[YOUR OBJECTIVE]
Apart from the images, reproduce all of the data word for word.
- Opening Delimiter -
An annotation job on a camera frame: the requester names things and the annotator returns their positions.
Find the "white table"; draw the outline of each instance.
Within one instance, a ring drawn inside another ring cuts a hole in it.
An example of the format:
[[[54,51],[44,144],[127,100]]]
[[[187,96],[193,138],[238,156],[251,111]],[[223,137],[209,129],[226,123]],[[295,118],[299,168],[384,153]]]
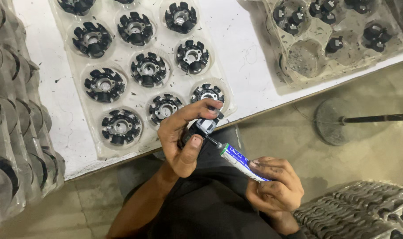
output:
[[[50,135],[54,148],[66,160],[65,179],[73,179],[125,160],[126,158],[105,161],[97,159],[71,77],[63,40],[48,3],[50,0],[13,1],[18,17],[26,27],[30,57],[35,63],[41,63],[39,92],[52,119]],[[209,26],[217,55],[238,106],[236,113],[221,121],[222,125],[403,61],[402,53],[352,75],[291,89],[276,75],[273,53],[265,40],[265,15],[259,13],[257,3],[242,0],[199,0],[199,4],[204,16],[200,20]],[[135,152],[133,156],[151,150],[155,148]]]

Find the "forearm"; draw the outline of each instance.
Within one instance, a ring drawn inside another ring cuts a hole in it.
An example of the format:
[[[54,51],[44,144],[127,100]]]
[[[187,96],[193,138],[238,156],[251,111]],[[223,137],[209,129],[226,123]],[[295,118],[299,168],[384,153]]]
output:
[[[274,212],[267,215],[270,218],[271,227],[280,234],[287,236],[300,230],[297,221],[290,212]]]
[[[178,178],[170,165],[163,163],[159,171],[145,182],[120,210],[107,238],[135,235],[141,227],[151,222]]]

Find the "concrete floor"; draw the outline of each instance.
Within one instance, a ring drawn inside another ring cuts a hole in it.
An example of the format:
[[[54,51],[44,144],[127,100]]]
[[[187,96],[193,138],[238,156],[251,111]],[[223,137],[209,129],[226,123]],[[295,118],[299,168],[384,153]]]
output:
[[[403,64],[381,70],[334,90],[239,123],[247,157],[285,158],[305,189],[303,202],[333,186],[360,179],[403,185],[403,122],[348,126],[354,140],[324,144],[312,127],[313,112],[331,97],[346,99],[360,115],[403,113]],[[0,238],[102,238],[122,205],[116,170],[67,183],[40,204],[5,222]]]

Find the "glue tube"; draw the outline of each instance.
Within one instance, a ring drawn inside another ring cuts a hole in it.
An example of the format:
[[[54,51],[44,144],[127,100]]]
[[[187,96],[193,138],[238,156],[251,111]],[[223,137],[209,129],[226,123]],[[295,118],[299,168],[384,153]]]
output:
[[[231,145],[226,143],[218,146],[219,147],[217,148],[221,150],[220,156],[230,162],[234,167],[238,168],[242,173],[258,182],[270,181],[269,179],[264,179],[263,177],[260,177],[256,173],[252,172],[248,166],[249,160]]]

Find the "hand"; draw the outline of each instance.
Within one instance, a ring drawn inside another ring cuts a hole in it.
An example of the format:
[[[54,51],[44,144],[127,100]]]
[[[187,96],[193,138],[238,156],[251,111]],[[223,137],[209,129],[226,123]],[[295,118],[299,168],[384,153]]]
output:
[[[182,150],[178,147],[178,142],[187,130],[188,122],[198,118],[213,120],[218,115],[207,107],[213,106],[216,109],[220,109],[222,105],[221,101],[203,99],[184,106],[160,123],[157,135],[162,144],[166,160],[178,176],[186,178],[193,173],[203,143],[203,138],[195,134],[188,140]]]
[[[249,179],[246,197],[258,210],[272,218],[300,206],[304,195],[302,184],[287,160],[262,157],[252,160],[249,168],[257,175],[274,181],[256,182]]]
- Closing Delimiter -
[SOLUTION]
An annotation job on a camera frame: the requester names things and the annotator returns their positions.
Find the "white table"; draw the outline of each instance.
Within one instance, a ring drawn inside another ring cuts a hole in it.
An example of the format:
[[[54,51],[44,144],[127,100]]]
[[[187,96],[193,138],[238,156],[251,111]],[[223,137],[209,129],[226,123]],[[295,118],[299,168],[384,153]]]
output:
[[[50,135],[54,148],[66,160],[65,179],[73,179],[125,160],[126,158],[105,161],[97,159],[71,77],[63,40],[48,3],[50,0],[13,1],[18,17],[26,27],[30,57],[35,63],[41,63],[39,92],[52,119]],[[209,26],[217,55],[238,106],[236,113],[221,121],[222,125],[403,61],[402,53],[352,75],[291,89],[276,75],[273,53],[265,40],[265,15],[259,13],[257,3],[242,0],[199,0],[199,4],[204,16],[200,20]],[[135,152],[133,156],[151,150],[155,148]]]

Find the "forearm"; draw the outline of each instance.
Within one instance, a ring drawn inside another ring cuts a hole in it.
An example of the format:
[[[54,51],[44,144],[127,100]]]
[[[187,96],[193,138],[238,156],[251,111]],[[223,137],[209,129],[226,123]],[[295,118],[299,168],[384,153]]]
output:
[[[274,212],[267,215],[270,218],[271,227],[280,234],[287,236],[300,230],[297,221],[290,212]]]
[[[178,178],[170,165],[163,163],[159,171],[145,182],[120,210],[107,238],[135,235],[141,227],[151,222]]]

Find the "concrete floor"; draw the outline of each instance.
Within one instance, a ring drawn inside another ring cuts a hole in it.
An example of the format:
[[[54,51],[44,144],[127,100]]]
[[[187,96],[193,138],[238,156],[251,111]],[[223,137],[209,129],[226,123]],[[295,118],[299,168],[384,153]]]
output:
[[[403,64],[381,70],[334,90],[239,123],[247,157],[285,158],[305,189],[303,202],[333,186],[360,179],[403,185],[403,122],[348,126],[354,140],[324,144],[312,127],[313,112],[331,97],[346,99],[360,115],[403,113]],[[0,238],[102,238],[122,205],[116,170],[67,183],[40,204],[5,222]]]

Find the "glue tube"; draw the outline of each instance.
Within one instance, a ring drawn inside another ring cuts a hole in it.
An example of the format:
[[[54,51],[44,144],[127,100]]]
[[[187,96],[193,138],[238,156],[251,111]],[[223,137],[209,129],[226,123]],[[295,118],[299,168],[384,153]]]
output:
[[[231,145],[226,143],[218,146],[219,147],[217,148],[221,150],[220,156],[230,162],[234,167],[238,168],[242,173],[258,182],[270,181],[269,179],[264,179],[263,177],[260,177],[256,173],[252,172],[248,166],[249,160]]]

Find the "hand"; draw the outline of each instance.
Within one instance, a ring drawn inside another ring cuts a hole in it.
An example of the format:
[[[54,51],[44,144],[127,100]]]
[[[187,96],[193,138],[238,156],[251,111]],[[223,137],[209,129],[226,123]],[[295,118],[299,168],[384,153]]]
output:
[[[182,150],[178,147],[178,142],[187,130],[188,122],[198,118],[213,120],[218,115],[207,107],[213,106],[216,109],[220,109],[222,105],[221,101],[203,99],[184,106],[160,123],[157,135],[162,144],[166,160],[178,176],[186,178],[193,173],[203,143],[203,138],[195,134],[188,140]]]
[[[249,179],[246,197],[258,210],[272,218],[300,206],[304,195],[302,184],[287,160],[262,157],[252,160],[249,168],[257,175],[274,181],[256,182]]]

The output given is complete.